The feral half of Hanson’s mind, the killer that had taken control to hunt Oristano, had thought itself clever—dodging the watchmen and State Inspectors, stalking its prey, waiting in ambush. But Tac had been much smarter than Hanson. He had sensed Hanson’s anguish and turmoil, figured out what Hanson would do before Hanson himself knew, extrapolated the consequences and decided how best to turn them to his financial advantage; laying an ambush of his own to catch Hanson murdering Oristano. And Gossard had been smarter than Tac. Gossard had seen Tac skulking near the washroom, and had figured the whole tangle out in one intuitive, empathetic flash: what Hanson was doomed to do, what Tac’s avarice would drive him to do in response, and what he himself must do to save his friend’s life. And he had, setting a counter-ambush to silence Tac before he could betray Hanson.

  In the whole web of intrigue, only Hanson had been stupid.

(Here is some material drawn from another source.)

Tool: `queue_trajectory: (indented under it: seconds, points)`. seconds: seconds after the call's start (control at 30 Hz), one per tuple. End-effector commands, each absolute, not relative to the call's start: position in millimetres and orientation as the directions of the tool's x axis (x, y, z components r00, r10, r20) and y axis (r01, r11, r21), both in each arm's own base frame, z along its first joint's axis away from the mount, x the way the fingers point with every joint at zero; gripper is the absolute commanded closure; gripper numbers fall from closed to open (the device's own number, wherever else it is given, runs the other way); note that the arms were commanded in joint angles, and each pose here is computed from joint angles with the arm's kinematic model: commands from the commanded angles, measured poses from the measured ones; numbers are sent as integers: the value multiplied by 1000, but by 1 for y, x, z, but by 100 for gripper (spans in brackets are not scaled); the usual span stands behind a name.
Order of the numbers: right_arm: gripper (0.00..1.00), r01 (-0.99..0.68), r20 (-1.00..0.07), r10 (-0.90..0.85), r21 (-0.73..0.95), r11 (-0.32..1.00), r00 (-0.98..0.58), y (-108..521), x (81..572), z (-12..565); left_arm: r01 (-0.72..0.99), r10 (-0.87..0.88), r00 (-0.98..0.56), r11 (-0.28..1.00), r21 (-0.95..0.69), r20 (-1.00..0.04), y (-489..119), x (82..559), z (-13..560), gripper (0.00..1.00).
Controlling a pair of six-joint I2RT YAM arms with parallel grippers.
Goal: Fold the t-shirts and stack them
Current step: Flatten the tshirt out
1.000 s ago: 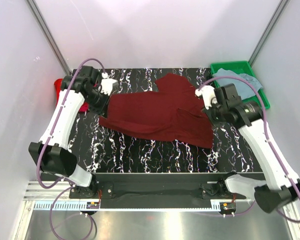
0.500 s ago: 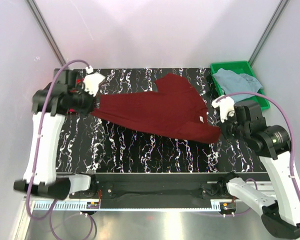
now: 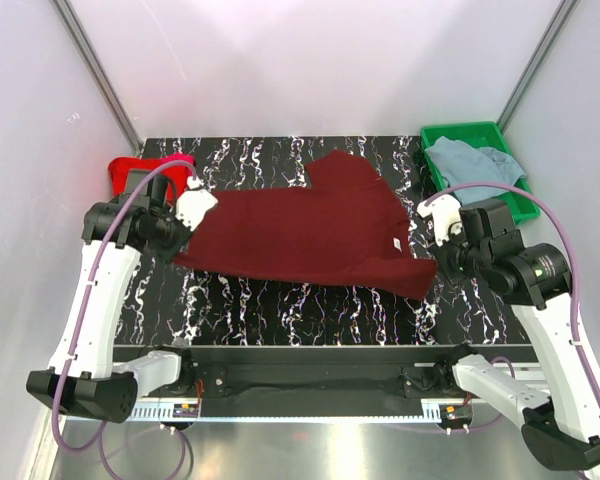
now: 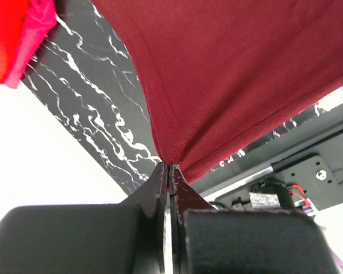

  Passion had driven him to a blind crime, poorly conceived, clumsily executed—stupid. Only luck had saved him, for the moment, from the consequences of the act. And he was still stupid—now he was fleeing stupidly, blindly, stumblingly, with no plan, no purpose, no destination. If not for Gossard, Hanson told himself bitterly, he would probably still be standing in Oristano’s office like a heatstruck ox, waiting dumbly for the SIs to come and collect him. It had been Gossard who had gotten him going again, who had jolted him a little out of his daze, who had set the mechanism of escape in motion. It had been Gossard who had locked the doors to Oristano’s office from the outside and, leading Hanson by the elbow like a sleepwalker, helped him dodge the watchmen and make his way safely outside the factory. And it was also Gossard who destroyed the fantasy of Hanson concealing his guilt: everyone in the factory knew of the vendetta between Hanson and Oristano, and the moment Oristano was found dead, everyone would know who had killed him. The factory SIs wouldn’t even bother to carry out an investigation. They’d know who to arrest.